→ **Data provided**:
■ ■ ■ ■

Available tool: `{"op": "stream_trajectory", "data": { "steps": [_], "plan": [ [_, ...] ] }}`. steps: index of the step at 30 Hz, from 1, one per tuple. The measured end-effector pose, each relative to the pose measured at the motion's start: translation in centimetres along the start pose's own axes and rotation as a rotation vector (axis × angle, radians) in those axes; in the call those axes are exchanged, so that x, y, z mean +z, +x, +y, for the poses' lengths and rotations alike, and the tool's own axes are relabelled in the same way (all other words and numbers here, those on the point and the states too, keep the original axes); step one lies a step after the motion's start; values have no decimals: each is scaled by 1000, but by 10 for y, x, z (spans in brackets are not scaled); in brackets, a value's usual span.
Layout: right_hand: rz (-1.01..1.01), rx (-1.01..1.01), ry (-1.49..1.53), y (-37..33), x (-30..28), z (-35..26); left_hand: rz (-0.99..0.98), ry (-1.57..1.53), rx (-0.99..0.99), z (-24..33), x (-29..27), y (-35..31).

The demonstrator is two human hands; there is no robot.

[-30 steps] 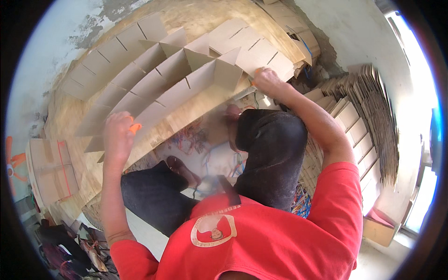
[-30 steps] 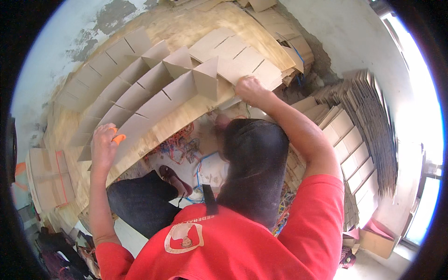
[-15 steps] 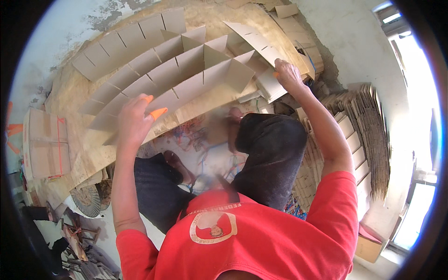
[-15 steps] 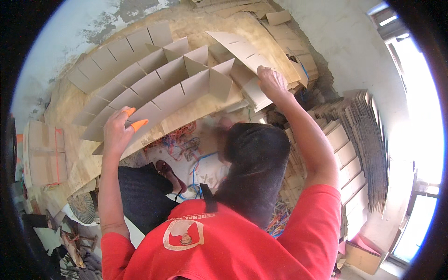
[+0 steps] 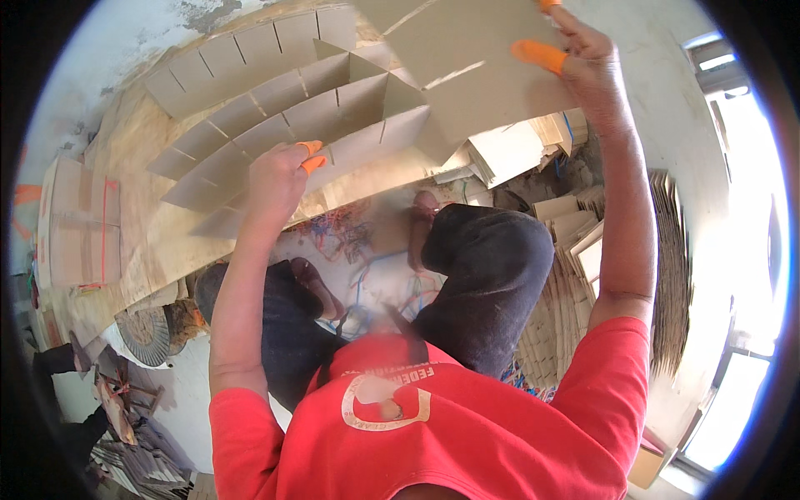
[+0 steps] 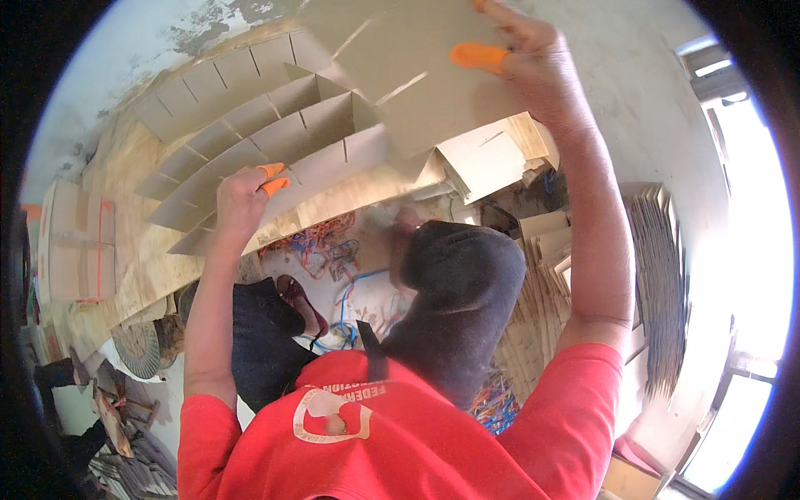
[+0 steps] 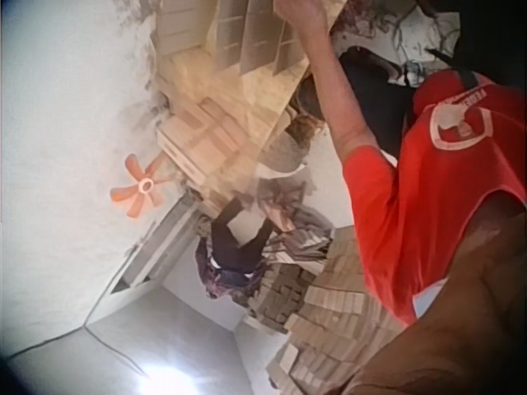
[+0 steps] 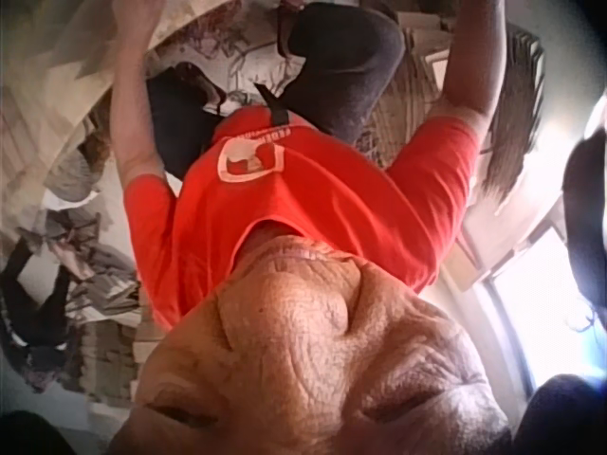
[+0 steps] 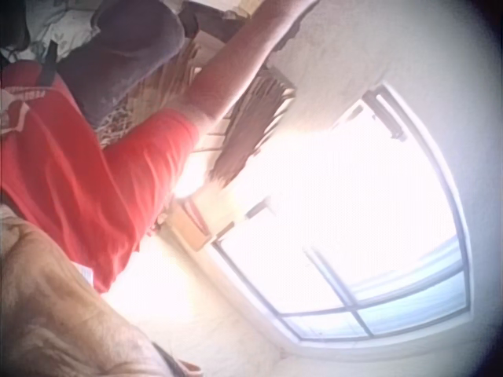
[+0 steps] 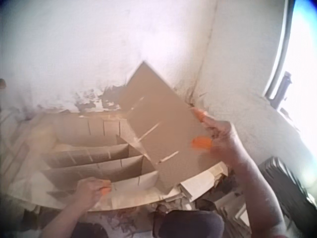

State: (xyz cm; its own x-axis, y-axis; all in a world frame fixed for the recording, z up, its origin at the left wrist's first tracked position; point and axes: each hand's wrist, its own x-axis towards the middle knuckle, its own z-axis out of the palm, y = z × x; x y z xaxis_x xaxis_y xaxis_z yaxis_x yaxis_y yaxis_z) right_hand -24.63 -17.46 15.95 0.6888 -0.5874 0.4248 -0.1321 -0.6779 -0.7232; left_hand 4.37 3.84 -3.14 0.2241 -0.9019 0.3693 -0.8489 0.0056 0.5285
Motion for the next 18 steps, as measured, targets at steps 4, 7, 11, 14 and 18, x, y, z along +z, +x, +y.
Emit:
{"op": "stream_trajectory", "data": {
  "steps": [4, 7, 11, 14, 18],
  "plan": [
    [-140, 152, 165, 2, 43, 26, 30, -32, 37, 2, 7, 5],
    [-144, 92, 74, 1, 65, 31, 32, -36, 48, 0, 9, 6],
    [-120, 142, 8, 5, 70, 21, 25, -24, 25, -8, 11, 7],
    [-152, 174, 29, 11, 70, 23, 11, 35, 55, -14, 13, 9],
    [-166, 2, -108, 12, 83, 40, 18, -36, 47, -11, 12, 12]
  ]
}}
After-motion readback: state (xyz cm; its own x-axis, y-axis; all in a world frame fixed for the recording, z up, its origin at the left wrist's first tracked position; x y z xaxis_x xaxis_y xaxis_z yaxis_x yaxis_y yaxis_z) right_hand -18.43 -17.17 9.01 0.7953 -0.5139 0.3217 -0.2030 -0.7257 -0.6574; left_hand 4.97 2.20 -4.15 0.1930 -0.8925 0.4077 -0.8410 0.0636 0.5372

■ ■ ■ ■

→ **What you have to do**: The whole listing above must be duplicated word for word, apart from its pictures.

→ **Solution to this task**:
Available tool: `{"op": "stream_trajectory", "data": { "steps": [_], "plan": [ [_, ...] ] }}`. steps: index of the step at 30 Hz, from 1, one per tuple. The measured end-effector pose, each relative to the pose measured at the motion's start: translation in centimetres along the start pose's own axes and rotation as a rotation vector (axis × angle, radians) in those axes; in the call those axes are exchanged, so that x, y, z mean +z, +x, +y, for the poses' lengths and rotations alike, and the tool's own axes are relabelled in the same way (all other words and numbers here, those on the point and the states too, keep the original axes); step one lies a step after the motion's start; values have no decimals: each is scaled by 1000, but by 10 for y, x, z (spans in brackets are not scaled); in brackets, a value's usual span.
Layout: right_hand: rz (-1.01..1.01), rx (-1.01..1.01), ry (-1.49..1.53), y (-37..33), x (-30..28), z (-35..26); left_hand: rz (-0.99..0.98), ry (-1.57..1.53), rx (-0.99..0.99), z (-24..33), x (-29..27), y (-35..31).

The demonstrator is two human hands; there is no robot.

[-30 steps] 
[-30 steps] 
[-15 steps] 
[-15 steps] 
[+0 steps] 
[+0 steps] 
[+0 steps] 
[+0 steps] 
[+0 steps] 
[+0 steps] 

State: (xyz cm; its own x-axis, y-axis; all in a world frame fixed for the recording, z up, its origin at the left wrist's first tracked position; point and axes: each hand's wrist, its own x-axis towards the middle knuckle, its own z-axis out of the palm, y = z × x; x y z xaxis_x xaxis_y xaxis_z yaxis_x yaxis_y yaxis_z) right_hand -24.63 -17.46 15.95 0.6888 -0.5874 0.4248 -0.1321 -0.6779 -0.7232; left_hand 4.37 3.84 -3.14 0.2241 -0.9019 0.3693 -0.8489 0.0056 0.5285
Motion for the next 18 steps, as measured, targets at steps 4, 7, 11, 14 and 18, x, y, z along +z, +x, +y.
Emit:
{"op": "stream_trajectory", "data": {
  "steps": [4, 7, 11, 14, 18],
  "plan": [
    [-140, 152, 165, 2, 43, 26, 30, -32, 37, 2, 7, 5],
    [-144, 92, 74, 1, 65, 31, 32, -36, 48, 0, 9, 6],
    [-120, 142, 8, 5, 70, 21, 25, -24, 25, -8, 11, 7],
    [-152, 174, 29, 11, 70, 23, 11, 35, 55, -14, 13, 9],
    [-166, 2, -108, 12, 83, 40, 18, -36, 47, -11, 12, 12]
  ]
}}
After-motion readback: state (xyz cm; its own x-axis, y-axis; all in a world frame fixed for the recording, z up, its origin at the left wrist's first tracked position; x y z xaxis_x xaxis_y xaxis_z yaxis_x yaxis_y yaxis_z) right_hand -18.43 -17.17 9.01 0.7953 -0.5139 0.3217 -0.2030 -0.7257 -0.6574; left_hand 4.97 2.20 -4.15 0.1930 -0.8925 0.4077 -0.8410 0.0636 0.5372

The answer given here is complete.